If you want to buy, buy stuff that's on sale. Land. Banks. Buffet plopped $5B of his $40B liquidity into one of the broken banks a week or so ago. Telling.
If the US tanks big time, anywhere in the geopolitical/financial world will suck, and most any financial instrument you own will collapse. Buy a compound where you can be self sufficient, arm yourself to the teeth, become self sufficient WRT food, energy, etc, and call yourself some freaky cult name, like Moose Men for Malted Moonshine (wait... pick something else, that one's MINE!)
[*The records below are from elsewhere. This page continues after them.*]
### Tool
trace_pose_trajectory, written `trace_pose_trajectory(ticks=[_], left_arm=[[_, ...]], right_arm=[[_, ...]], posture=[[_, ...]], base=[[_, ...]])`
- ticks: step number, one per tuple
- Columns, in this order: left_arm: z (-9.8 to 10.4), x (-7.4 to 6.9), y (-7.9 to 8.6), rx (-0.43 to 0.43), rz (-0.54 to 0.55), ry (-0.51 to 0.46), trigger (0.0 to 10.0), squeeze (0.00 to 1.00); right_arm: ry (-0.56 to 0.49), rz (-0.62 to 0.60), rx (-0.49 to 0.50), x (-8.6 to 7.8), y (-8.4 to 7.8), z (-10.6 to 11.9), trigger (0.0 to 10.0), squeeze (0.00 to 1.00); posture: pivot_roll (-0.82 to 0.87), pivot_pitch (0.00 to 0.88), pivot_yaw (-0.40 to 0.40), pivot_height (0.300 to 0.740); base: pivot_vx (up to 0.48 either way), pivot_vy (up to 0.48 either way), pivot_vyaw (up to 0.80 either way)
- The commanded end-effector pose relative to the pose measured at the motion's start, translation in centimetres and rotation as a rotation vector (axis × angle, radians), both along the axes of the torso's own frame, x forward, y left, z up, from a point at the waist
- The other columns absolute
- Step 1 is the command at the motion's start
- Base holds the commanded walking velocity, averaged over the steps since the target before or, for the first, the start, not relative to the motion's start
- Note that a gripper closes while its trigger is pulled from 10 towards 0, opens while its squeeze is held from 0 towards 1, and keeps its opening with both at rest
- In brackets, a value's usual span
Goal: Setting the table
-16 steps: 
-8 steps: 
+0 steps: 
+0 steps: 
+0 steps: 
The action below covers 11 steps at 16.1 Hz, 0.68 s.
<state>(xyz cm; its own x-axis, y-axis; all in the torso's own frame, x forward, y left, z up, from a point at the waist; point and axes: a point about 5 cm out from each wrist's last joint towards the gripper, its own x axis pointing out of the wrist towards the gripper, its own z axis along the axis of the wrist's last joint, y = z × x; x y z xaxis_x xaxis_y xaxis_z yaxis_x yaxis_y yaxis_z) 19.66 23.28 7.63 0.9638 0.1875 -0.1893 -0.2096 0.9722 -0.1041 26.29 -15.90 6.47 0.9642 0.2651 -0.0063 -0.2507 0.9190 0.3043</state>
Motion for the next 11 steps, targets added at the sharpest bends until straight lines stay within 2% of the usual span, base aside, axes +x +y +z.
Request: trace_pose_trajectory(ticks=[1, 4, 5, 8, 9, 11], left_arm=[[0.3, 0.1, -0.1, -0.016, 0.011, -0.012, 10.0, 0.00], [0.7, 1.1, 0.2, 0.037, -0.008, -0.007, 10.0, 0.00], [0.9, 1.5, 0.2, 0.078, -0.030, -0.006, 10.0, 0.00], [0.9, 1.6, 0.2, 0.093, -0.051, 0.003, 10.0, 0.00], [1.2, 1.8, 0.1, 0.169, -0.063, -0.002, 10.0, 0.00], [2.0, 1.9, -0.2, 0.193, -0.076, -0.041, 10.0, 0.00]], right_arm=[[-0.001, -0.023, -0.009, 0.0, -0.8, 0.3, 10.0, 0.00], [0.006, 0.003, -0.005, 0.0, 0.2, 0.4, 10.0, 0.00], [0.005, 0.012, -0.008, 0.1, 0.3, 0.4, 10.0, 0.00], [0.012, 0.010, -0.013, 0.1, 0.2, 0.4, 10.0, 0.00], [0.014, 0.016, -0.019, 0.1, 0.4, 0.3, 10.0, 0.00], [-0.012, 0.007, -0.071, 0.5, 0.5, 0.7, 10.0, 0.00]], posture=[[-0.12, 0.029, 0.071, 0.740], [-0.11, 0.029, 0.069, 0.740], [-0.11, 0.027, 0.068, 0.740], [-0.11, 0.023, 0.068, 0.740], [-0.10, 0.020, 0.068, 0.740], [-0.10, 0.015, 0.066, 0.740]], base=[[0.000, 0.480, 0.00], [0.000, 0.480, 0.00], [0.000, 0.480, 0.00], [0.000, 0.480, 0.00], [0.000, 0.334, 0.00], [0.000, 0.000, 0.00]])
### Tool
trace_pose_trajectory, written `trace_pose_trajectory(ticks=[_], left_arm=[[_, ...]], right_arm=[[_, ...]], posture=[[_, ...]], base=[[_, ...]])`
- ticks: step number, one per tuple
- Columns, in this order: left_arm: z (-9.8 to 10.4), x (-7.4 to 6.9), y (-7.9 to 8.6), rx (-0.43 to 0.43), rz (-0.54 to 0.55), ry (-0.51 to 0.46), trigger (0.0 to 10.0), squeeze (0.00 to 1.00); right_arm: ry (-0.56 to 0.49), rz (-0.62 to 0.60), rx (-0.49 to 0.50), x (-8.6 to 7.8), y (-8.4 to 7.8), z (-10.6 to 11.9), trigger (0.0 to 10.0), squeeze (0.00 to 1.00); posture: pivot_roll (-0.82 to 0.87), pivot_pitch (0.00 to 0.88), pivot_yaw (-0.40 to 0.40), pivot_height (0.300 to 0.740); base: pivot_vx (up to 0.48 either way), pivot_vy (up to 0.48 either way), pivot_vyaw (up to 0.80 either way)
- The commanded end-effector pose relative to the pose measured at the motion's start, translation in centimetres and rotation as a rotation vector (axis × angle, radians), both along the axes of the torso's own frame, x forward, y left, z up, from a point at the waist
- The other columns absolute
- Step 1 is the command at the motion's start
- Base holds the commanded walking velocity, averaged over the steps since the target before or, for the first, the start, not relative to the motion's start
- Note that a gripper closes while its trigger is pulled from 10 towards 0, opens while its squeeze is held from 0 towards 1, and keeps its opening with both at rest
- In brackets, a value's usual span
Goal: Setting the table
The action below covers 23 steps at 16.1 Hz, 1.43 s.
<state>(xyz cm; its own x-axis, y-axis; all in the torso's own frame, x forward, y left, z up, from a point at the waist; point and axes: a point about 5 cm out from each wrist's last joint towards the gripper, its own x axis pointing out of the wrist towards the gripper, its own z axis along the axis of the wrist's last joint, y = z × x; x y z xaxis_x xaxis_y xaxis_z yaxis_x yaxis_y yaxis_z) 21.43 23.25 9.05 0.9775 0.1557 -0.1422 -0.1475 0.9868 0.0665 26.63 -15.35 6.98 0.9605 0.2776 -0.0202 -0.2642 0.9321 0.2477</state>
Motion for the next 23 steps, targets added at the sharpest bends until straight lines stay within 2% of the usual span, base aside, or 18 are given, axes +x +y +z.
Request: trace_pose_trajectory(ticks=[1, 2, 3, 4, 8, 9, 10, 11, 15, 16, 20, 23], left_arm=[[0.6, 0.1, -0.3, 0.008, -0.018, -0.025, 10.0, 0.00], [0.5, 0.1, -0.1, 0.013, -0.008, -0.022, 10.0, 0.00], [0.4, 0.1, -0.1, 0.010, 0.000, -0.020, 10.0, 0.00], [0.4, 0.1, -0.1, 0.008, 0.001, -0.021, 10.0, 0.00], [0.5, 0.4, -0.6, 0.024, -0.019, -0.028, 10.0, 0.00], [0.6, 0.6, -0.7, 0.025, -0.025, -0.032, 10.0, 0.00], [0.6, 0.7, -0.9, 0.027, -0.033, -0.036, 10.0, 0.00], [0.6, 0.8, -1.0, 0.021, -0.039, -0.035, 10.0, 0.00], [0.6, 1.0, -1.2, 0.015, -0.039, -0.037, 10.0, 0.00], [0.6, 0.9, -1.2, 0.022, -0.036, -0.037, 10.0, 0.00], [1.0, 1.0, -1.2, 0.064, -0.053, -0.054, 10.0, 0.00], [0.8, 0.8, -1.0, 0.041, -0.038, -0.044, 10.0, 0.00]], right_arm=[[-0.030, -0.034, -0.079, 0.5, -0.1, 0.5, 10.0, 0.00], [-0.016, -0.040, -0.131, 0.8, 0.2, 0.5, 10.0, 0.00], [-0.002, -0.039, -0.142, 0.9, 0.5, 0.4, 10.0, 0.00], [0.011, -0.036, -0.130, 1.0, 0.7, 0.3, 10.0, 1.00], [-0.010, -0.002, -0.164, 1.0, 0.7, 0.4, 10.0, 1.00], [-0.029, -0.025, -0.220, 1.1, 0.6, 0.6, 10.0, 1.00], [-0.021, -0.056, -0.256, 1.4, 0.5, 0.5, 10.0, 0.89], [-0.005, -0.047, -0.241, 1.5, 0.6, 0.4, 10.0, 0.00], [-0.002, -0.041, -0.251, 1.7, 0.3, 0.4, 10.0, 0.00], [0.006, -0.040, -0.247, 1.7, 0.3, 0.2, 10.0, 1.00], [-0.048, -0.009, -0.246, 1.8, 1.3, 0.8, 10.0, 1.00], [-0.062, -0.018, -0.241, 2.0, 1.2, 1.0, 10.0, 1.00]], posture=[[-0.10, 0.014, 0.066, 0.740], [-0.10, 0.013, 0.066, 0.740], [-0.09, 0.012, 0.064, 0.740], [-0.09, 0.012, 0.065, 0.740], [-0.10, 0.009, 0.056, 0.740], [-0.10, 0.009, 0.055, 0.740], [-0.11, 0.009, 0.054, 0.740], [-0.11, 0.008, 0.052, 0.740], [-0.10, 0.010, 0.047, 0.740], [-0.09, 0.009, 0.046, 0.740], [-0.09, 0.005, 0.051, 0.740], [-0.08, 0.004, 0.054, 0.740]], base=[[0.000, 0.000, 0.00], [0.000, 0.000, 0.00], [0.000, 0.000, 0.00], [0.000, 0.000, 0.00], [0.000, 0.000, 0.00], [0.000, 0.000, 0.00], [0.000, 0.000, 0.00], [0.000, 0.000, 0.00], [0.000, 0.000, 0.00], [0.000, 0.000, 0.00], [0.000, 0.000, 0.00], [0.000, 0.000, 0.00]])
As for all the gold in Calfornia, it's in a bank in the middle of Beverly Hills, in somebody else's name.
I think you have to live in Montana to be eligible to own the physical metal, though. =)
doing quite well.. but will $10kUSD buy me a loaf of bread? who knows.
We are in serious deflation for some time to come. Cash is King; dollar will actually strengthen. Cash and Gold in your safe is great; cash in the bank under the FDIC $100,000 limit is safe for now; and dollars + gold + foreign currencies in foreign bank accounts would be wise to start building.
Besides, heavy metals seems the wrong thing to rely on in an apocalyptic sea platform scenario...
My hedge is to stay at Google, despite realizing I'm really a startup person.